Acetylcholine Receptors
Understanding of the pharmacology of anticholinesterase drugs.
Describe the adverse effects of anticholinesterase agents.
This covers the pharmacology of acetylcholine receptors and the production and metabolism of ACh. Detailed information on specific agents is in the pharmacopeia.
Acetylcholine is a neurotransmitter vital for normal function of:
- CNS
- ANS
- Muscle contraction
Synthesis, Release, and Metabolism
ACh is produced is the nerve cytoplasm by acetyltransferase from:
- Choline
From diet and recycled ACh. - Acetyl-coenzyme A
Produced in the inner mitochondrial matrix.

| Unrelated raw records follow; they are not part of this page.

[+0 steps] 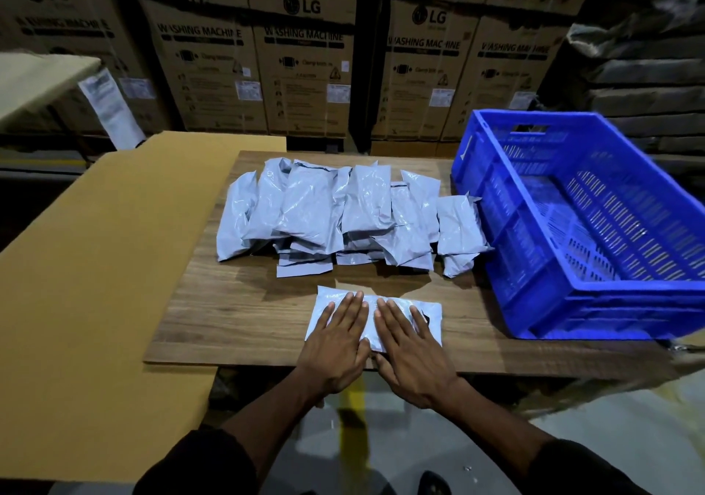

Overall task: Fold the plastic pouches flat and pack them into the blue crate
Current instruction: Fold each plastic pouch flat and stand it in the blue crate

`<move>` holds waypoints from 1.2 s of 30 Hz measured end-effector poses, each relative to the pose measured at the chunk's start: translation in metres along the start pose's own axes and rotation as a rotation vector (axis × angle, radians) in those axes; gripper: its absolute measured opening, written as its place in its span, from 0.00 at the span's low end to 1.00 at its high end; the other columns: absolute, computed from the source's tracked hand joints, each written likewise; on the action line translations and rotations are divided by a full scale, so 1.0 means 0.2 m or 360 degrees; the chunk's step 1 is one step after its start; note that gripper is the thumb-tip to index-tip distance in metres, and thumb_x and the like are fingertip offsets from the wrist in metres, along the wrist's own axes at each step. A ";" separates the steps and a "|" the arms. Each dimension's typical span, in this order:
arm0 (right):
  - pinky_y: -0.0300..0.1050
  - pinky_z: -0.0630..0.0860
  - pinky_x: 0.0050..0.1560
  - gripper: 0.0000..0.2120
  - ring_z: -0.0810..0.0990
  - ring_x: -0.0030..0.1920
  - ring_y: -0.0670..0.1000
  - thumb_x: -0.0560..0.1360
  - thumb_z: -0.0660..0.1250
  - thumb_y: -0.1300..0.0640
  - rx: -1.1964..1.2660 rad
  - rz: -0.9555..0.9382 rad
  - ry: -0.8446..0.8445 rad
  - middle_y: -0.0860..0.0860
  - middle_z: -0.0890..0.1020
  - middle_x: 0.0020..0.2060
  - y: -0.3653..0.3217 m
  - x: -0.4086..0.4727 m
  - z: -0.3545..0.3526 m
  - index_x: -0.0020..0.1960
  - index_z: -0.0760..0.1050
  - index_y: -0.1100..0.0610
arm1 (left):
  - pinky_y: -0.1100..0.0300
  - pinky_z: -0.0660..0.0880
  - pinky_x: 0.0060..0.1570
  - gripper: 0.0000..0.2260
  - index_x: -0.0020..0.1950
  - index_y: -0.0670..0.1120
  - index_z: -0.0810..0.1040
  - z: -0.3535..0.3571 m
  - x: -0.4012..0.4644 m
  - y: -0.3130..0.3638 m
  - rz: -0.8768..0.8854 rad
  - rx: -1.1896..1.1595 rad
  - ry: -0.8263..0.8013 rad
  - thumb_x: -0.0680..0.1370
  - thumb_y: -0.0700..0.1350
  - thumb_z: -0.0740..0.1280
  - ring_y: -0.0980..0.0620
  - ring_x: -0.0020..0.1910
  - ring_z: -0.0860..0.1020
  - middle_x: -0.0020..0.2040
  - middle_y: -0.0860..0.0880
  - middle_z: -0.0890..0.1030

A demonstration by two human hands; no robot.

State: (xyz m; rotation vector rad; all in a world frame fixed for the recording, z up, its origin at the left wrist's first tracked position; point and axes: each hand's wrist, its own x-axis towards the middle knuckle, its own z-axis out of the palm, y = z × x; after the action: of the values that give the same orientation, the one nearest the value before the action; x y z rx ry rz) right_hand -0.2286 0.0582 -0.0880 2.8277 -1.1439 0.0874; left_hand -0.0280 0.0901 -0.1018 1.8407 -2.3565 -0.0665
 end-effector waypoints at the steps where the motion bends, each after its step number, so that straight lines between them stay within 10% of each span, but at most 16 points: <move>1: 0.61 0.50 0.76 0.33 0.49 0.81 0.56 0.83 0.51 0.42 -0.0005 0.0007 0.0000 0.58 0.53 0.80 0.00 -0.02 0.01 0.80 0.55 0.62 | 0.47 0.56 0.73 0.28 0.77 0.41 0.69 0.00 0.00 0.00 0.0009 0.0015 0.0006 0.80 0.54 0.55 0.46 0.78 0.65 0.78 0.43 0.67; 9: 0.62 0.47 0.76 0.34 0.47 0.81 0.55 0.81 0.53 0.43 0.0074 0.0064 -0.0080 0.56 0.50 0.81 -0.02 -0.04 0.03 0.81 0.54 0.61 | 0.44 0.52 0.75 0.31 0.81 0.40 0.60 0.05 -0.02 0.00 0.0009 0.0003 0.0043 0.82 0.55 0.51 0.44 0.81 0.55 0.82 0.42 0.56; 14: 0.61 0.47 0.77 0.34 0.47 0.81 0.54 0.80 0.53 0.44 0.0127 0.0075 -0.0082 0.56 0.51 0.81 -0.02 -0.04 0.03 0.80 0.55 0.60 | 0.44 0.52 0.75 0.32 0.77 0.37 0.68 0.00 0.06 0.07 -0.0063 -0.0064 0.0087 0.87 0.56 0.38 0.43 0.79 0.63 0.78 0.40 0.67; 36: 0.54 0.48 0.78 0.31 0.50 0.81 0.54 0.79 0.53 0.53 0.0365 0.0013 0.0061 0.57 0.55 0.80 0.10 0.00 0.01 0.79 0.56 0.64 | 0.45 0.52 0.77 0.27 0.83 0.45 0.58 0.08 0.07 0.15 -0.0288 -0.0111 0.0182 0.84 0.52 0.48 0.47 0.81 0.57 0.83 0.48 0.57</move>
State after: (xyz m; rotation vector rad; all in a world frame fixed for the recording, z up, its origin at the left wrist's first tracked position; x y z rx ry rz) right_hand -0.2430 0.0445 -0.0878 3.0027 -1.2098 0.2903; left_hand -0.0621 0.0837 -0.1118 1.9640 -2.0816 -0.0615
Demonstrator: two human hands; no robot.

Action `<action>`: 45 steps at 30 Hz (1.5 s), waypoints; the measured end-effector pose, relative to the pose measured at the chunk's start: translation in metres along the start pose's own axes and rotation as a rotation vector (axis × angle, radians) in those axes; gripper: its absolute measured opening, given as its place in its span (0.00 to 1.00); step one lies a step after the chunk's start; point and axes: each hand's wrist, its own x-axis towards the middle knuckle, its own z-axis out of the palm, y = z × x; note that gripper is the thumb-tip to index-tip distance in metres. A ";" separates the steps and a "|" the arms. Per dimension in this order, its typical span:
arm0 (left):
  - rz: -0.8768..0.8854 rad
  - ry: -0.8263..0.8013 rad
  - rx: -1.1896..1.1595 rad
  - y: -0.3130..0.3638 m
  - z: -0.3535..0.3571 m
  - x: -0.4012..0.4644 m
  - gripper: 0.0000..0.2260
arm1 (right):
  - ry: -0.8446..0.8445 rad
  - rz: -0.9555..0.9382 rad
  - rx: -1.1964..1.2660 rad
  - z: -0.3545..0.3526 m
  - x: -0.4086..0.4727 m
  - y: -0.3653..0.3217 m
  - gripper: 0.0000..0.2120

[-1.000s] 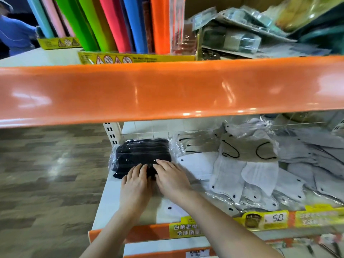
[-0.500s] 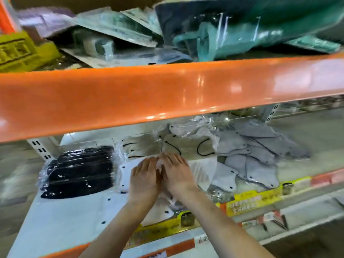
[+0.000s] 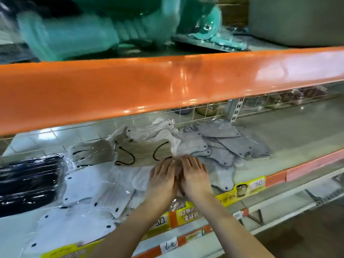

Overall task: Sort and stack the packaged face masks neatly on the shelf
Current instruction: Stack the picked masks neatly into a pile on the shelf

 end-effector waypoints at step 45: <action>-0.304 0.096 0.059 -0.014 -0.018 -0.026 0.25 | -0.218 0.730 1.930 -0.057 0.014 0.056 0.09</action>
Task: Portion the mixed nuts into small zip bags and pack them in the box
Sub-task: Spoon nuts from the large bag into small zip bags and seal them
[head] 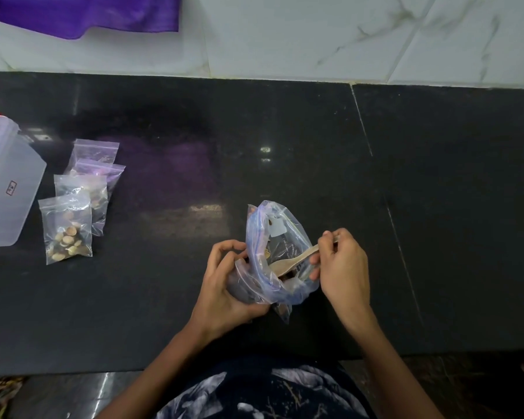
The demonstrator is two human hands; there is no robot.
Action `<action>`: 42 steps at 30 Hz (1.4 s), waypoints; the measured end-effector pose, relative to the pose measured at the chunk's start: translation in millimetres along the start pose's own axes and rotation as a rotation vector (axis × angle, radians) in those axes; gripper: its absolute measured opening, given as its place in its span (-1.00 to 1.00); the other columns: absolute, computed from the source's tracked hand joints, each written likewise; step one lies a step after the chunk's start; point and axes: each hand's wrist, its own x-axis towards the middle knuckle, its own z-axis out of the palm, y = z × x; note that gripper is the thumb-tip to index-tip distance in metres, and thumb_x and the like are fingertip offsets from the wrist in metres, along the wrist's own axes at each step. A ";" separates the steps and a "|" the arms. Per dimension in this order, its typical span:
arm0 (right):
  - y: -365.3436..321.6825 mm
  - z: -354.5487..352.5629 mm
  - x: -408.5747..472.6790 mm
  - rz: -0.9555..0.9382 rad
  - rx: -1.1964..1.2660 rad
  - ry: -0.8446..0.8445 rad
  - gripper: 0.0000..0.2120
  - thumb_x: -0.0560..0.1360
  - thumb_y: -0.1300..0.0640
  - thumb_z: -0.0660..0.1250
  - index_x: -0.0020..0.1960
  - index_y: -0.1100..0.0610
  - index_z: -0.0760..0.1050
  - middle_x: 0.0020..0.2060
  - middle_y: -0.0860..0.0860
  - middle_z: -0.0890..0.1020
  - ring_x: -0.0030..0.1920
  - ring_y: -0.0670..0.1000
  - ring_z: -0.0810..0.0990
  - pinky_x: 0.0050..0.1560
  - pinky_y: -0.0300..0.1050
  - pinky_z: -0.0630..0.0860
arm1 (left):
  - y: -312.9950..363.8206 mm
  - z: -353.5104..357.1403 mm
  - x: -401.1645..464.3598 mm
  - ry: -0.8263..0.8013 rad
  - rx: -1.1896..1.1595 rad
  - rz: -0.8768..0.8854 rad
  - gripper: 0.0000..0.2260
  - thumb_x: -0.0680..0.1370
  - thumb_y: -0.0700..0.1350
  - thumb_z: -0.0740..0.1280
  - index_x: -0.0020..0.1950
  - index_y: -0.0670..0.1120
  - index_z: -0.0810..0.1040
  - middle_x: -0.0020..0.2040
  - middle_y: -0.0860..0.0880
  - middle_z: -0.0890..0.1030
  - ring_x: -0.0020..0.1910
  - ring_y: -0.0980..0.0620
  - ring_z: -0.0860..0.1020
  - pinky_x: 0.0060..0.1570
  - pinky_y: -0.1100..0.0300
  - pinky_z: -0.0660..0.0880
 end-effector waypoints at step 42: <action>4.6 -33.4 -34.9 0.017 0.484 0.169 -0.78 0.61 0.00 0.06 -0.08 0.08 0.41 -0.29 0.02 0.63 -0.59 -0.12 0.40 -0.58 -0.31 0.36 | 35.3 -6.2 8.3 0.183 -0.047 0.060 -0.61 0.34 0.00 0.48 0.07 -0.08 0.46 0.01 -0.07 0.51 0.01 0.05 0.52 0.03 0.34 0.42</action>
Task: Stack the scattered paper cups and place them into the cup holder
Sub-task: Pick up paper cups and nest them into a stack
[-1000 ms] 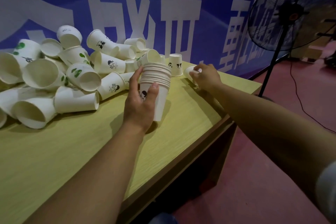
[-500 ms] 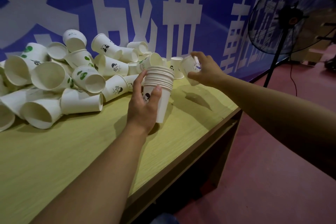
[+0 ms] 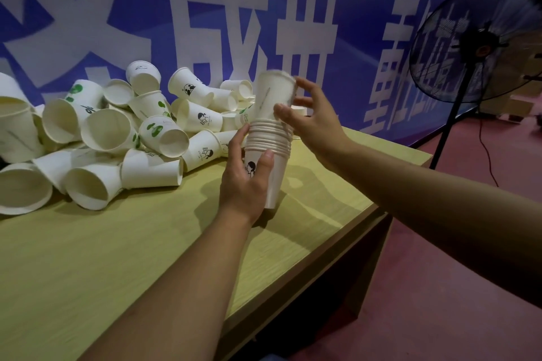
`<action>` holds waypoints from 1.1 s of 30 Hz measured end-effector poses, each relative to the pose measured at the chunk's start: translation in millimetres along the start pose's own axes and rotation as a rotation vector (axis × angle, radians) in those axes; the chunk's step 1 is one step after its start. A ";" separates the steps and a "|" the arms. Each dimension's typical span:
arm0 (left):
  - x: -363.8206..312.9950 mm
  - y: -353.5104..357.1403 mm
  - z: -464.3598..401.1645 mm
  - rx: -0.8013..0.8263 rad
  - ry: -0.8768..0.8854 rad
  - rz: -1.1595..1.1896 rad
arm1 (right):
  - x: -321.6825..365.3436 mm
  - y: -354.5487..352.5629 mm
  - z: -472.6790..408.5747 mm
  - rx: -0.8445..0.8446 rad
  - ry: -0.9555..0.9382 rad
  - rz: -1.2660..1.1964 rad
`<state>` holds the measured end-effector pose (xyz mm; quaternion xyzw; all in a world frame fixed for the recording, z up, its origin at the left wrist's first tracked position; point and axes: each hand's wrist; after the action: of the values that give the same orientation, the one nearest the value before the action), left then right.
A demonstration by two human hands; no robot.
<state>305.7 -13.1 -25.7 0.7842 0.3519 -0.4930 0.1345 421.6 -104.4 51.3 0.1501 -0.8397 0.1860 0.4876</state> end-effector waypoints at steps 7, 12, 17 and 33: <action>2.7 1.2 -3.2 -0.012 0.001 -0.004 | -2.4 5.5 14.9 0.059 -0.036 0.077; 5.4 -7.1 -9.8 -0.113 0.041 -0.152 | -9.6 15.4 23.4 0.167 -0.080 0.082; 9.8 -19.2 -18.4 -0.220 0.093 -0.253 | -11.7 15.5 1.4 0.198 -0.075 0.116; 23.8 -21.7 -34.2 -0.338 0.186 -0.224 | -70.5 36.1 -92.1 0.125 -0.069 0.623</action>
<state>320.4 31.5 -27.1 0.7486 0.5255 -0.3643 0.1755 510.0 -25.2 25.5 -0.0786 -0.8482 0.3723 0.3684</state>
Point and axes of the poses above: each hand's wrist, its own z-axis away from the middle knuckle, its own y-axis out of the palm, x = y × z, and after that the axes turned 3 degrees about -z, right-handed
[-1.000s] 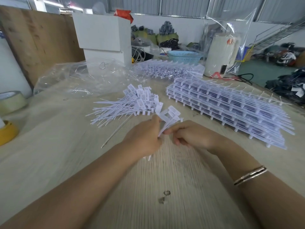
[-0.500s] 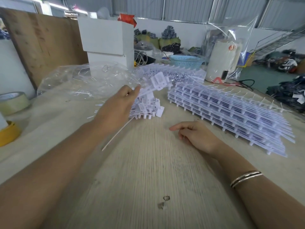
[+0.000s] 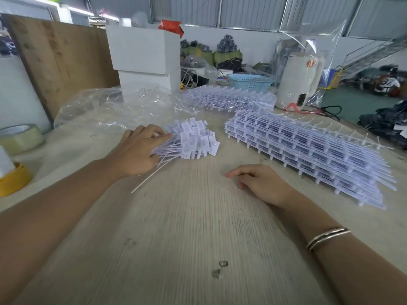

Once synthesised, ACh is then packaged into vesicles (each containing ~10,000 ACh molecules), which are released in response to calcium influx occurring at the culmination of an action potential.
Acetylcholine is metabolised by acetylcholinesterase on the post-junctional membrane. AChE:
- Has two binding sites:
- Anionic binding site
Binds the positively charged quaternary ammonium moiety. - Esteratic binding site
Binds the ester group of ACh.
- Anionic binding site
- Once bound, ACh is acetylated
- Acetylated-ACh is then hydrolysed to produce acetic acid
ACh Receptor Subtypes
There are two types of ACh receptor:
- Nicotinic ACh receptors
- Inotropic
Linked to an ion channel.- Non-specific - may allow Na+, K+, or Ca2+ to cross
- Consists of five subunits:
- Two α
Bind ACh. - One β
- One δ
- One γ
- Two α
- Located in:
- Post-synaptic NMJ
- Preganglionic autonomic nervous system
Antagonism causes ganglion blockade. - Brain
- Known as nicotinic because nicotine agonises this receptor
- Activation:
- 2 ACh molecules must bind to activate the receptor
- Once bound, receptor undergoes a conformational change which opens the central ion pore
Permeability to Na+ (and to a lesser extent, K+ and Ca2+) increases, leading to depolarisation
- Inotropic
- Muscarinic ACh receptors
References
- Peck TE, Hill SA. Pharmacology for Anaesthesia and Intensive Care. 4th Ed. Cambridge University Press. 2014.